How To Win The Biotech Innovation Race Against China?

The United States’s dominance in biotech innovation is crucial to our national interests and global security. In recent years, China has quickly become a powerhouse, bolstered by its biotech-friendly regulatory reforms and poised to soon surpass the U.S. Unfortunately, some of our government policies are undermining American advantages against China.

Developing a new therapy takes more than a decade, costs billions of dollars, and faces high failure rates, making it a long, expensive, risky endeavor that government funding cannot accomplish. Private investment in biotech is a sweet deal for the public. When it fails, as the vast majority of attempts do, investors, not taxpayers, lose their money. When it succeeds, investors receive their returns, while current and future patients become the biggest winners. New therapies get cheaper over time as newer treatment options demonstrate better efficacy and patent protections expire. After all, every existing drug was once a new drug.

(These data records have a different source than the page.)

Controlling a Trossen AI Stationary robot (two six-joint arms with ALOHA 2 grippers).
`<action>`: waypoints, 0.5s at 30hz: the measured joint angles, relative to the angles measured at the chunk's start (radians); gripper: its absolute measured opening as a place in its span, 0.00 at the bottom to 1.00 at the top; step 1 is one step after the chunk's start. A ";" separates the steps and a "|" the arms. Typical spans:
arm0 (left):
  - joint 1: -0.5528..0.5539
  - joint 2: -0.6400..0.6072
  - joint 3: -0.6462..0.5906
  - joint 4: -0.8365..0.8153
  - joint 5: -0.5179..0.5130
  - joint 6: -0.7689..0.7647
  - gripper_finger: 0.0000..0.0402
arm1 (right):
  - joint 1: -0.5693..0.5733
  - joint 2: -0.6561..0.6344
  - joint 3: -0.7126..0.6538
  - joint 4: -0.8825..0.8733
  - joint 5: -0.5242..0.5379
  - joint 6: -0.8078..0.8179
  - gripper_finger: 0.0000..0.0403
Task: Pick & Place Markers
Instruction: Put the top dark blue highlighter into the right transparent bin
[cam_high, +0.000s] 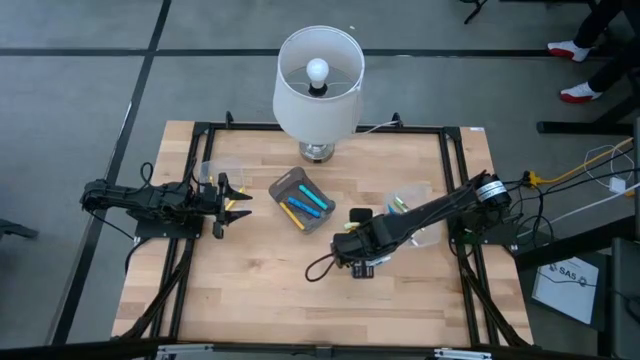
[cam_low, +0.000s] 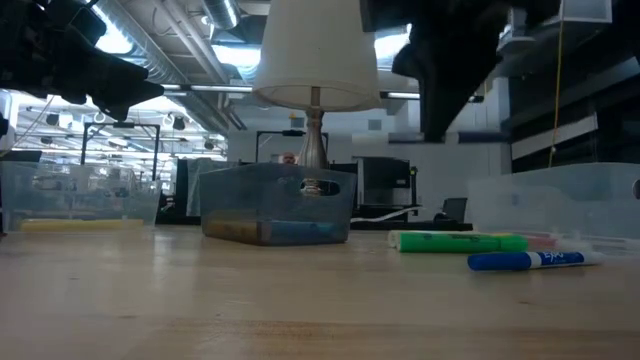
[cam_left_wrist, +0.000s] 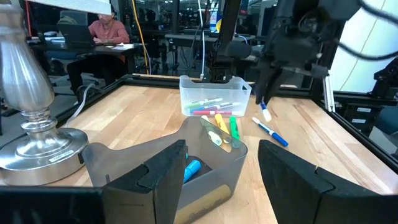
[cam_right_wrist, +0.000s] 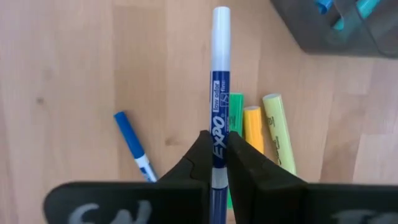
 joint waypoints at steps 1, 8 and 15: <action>0.000 0.000 0.000 0.000 0.000 0.000 0.49 | 0.000 0.000 0.013 -0.009 -0.009 -0.008 0.07; 0.000 0.000 0.000 0.000 0.000 0.000 0.49 | 0.002 -0.001 0.086 -0.076 -0.011 -0.018 0.07; 0.000 0.000 0.000 0.000 0.000 0.000 0.49 | 0.002 -0.001 0.122 -0.087 0.031 -0.003 0.07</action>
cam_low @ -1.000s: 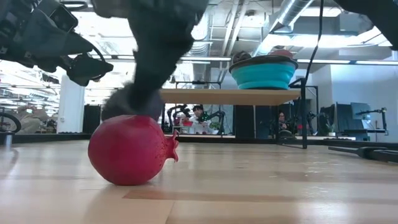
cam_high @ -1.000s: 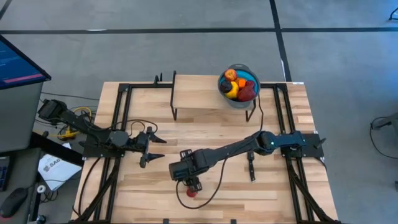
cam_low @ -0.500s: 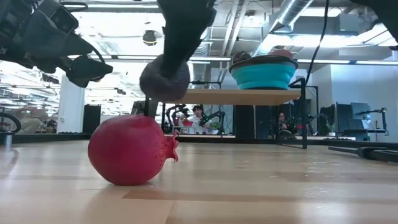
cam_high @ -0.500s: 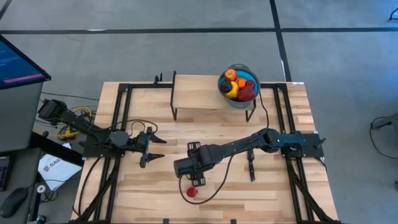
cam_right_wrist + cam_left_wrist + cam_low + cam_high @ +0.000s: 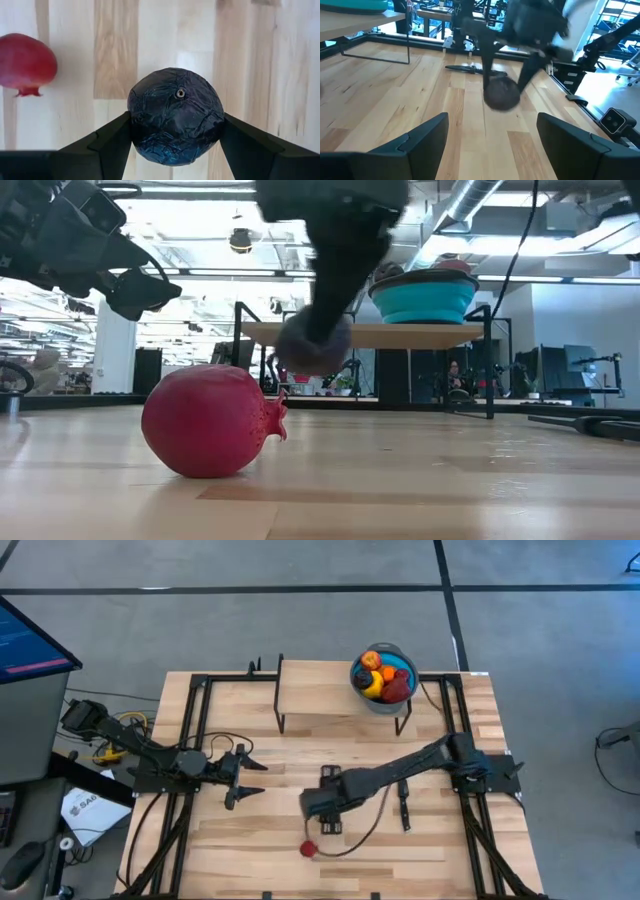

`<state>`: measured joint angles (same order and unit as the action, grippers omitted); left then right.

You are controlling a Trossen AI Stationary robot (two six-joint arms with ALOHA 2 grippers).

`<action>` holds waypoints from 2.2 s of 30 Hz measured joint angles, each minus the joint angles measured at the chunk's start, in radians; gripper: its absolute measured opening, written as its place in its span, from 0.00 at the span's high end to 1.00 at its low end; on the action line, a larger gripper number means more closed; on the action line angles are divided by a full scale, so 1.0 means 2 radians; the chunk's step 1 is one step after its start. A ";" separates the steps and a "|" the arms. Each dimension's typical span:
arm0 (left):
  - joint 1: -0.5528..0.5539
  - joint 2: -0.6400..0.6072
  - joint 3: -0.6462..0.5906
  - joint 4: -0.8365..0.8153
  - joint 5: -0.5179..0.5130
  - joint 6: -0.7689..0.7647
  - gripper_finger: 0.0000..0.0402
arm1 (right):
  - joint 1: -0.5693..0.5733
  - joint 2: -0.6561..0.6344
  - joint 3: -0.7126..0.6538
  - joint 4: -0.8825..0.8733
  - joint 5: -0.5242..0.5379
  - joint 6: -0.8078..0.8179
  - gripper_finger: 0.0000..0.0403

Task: Pick & Place Fruit
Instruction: Put the plum into the strainer bowl, then put the pomegranate into the strainer bowl

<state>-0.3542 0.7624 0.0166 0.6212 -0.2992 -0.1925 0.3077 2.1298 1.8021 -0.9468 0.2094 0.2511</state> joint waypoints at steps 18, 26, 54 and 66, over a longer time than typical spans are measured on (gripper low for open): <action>0.000 0.000 0.000 0.003 -0.008 0.002 0.26 | 0.011 -0.411 -0.298 0.258 0.434 0.098 0.34; 0.000 0.000 0.000 0.004 -0.008 0.002 0.26 | -0.113 -0.447 -0.299 0.181 0.372 0.138 0.34; 0.000 0.000 0.000 0.004 -0.008 0.002 0.26 | -0.196 -0.432 -0.299 0.100 0.304 0.159 0.04; 0.000 0.000 0.000 0.004 -0.008 0.002 0.26 | -0.146 -0.432 -0.299 0.178 0.358 0.076 0.09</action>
<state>-0.3542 0.7624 0.0170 0.6289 -0.3145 -0.1890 0.0164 1.2648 1.2045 -0.5907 0.9256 0.4031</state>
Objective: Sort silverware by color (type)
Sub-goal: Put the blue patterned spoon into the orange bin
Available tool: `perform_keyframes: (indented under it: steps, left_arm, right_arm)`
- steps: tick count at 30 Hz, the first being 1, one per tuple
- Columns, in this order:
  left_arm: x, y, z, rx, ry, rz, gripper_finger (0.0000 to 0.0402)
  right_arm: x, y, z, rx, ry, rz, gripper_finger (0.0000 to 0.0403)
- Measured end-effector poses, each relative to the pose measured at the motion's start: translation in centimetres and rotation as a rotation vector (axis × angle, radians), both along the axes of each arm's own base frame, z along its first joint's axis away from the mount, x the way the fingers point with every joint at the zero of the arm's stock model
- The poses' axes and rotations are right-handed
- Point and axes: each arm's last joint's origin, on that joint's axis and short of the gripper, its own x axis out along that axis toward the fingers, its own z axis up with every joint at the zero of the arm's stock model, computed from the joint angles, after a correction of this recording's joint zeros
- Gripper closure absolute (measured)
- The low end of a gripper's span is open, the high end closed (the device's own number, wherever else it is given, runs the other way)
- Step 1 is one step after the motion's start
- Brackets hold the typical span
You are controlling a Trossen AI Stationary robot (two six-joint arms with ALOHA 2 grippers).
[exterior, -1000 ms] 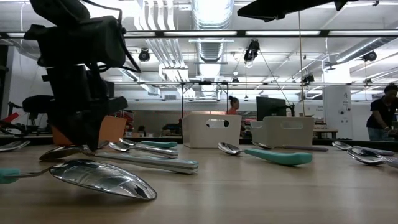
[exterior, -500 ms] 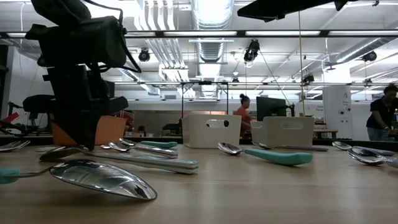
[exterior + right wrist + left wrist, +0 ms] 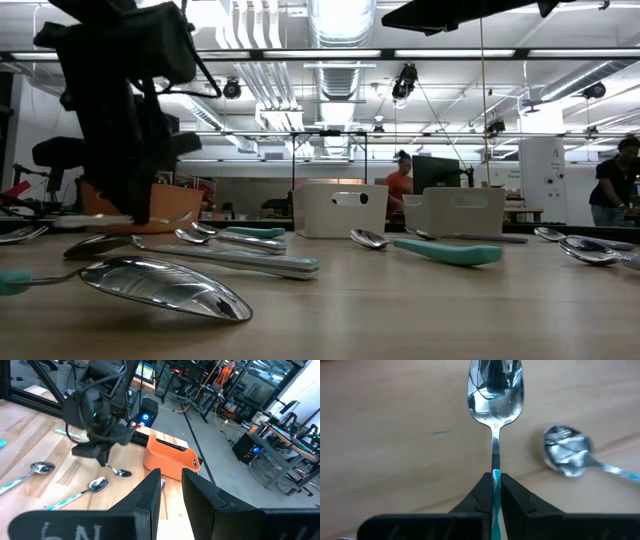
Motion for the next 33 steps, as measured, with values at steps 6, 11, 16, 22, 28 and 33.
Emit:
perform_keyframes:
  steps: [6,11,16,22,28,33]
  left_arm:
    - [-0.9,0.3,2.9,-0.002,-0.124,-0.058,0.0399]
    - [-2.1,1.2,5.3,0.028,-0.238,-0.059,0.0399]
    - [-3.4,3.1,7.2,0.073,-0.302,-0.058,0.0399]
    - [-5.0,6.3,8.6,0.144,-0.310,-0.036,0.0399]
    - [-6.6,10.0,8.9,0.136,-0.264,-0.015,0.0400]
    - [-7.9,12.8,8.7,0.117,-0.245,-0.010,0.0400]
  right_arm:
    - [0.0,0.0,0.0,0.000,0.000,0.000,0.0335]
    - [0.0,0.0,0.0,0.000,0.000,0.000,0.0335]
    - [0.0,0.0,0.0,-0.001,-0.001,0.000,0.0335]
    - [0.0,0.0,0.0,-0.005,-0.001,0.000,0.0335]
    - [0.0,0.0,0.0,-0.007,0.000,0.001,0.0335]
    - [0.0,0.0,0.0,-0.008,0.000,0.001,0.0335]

According to the Information Technology and Innovation Foundation, China’s share of global biopharma companies increased from 5% to 16% between 2017 and 2024, while our share decreased from 47% to 39%. China’s share of global biotech venture capital surged from 4% to 19% from 2010 to 2020, while our share declined from 69% to 62%. China-headquartered companies’ share of global clinical trial starts jumped from 3% to 28% from 2013 to 2023, while our share dwindled from 37% to 29%. China’s most-cited biotech publications nearly quintupled from 139 to 671, while ours shrank by one-third from 218 to 145.

These alarming trends reflect a harsh reality: both capital and brain are highly mobile. Investors allocate their money, and talented individuals dedicate their careers to biotech, driven by the expected future returns, akin to small fish swimming at the bottom of a food chain, with large drug manufacturers (through acquisition) and public investors (through IPOs) seeking high-potential targets. Unfriendly currents can quickly disrupt this delicate ecosystem, causing an exodus of capital and talent to alternative investment areas, leaving patients deprived of new therapies.

One example of this disruption is government price controls. Bureaucratically determined by a few individuals, price controls distort the expected returns from therapies’ true market value, which reflects the collective wisdom of all market participants. They also impose risks on investors through regulatory uncertainty. Low returns plus high risks are a recipe for reduced biotech investment and fewer new therapies, as demonstrated by the decline of biotech in Europe and the estimated impact of price control provisions in the Inflation Reduction Act.

Inflationary penalty regulations, which aim to contain price growth below inflation, contribute to drug shortages by removing incentives for manufacturers to expand production to meet rising demand. In fact, the reduction in new drugs due to price regulations can be viewed as a form of policy-induced shortage, with small-molecule drugs being more affected than biologics because of differing levels of regulatory rigidity.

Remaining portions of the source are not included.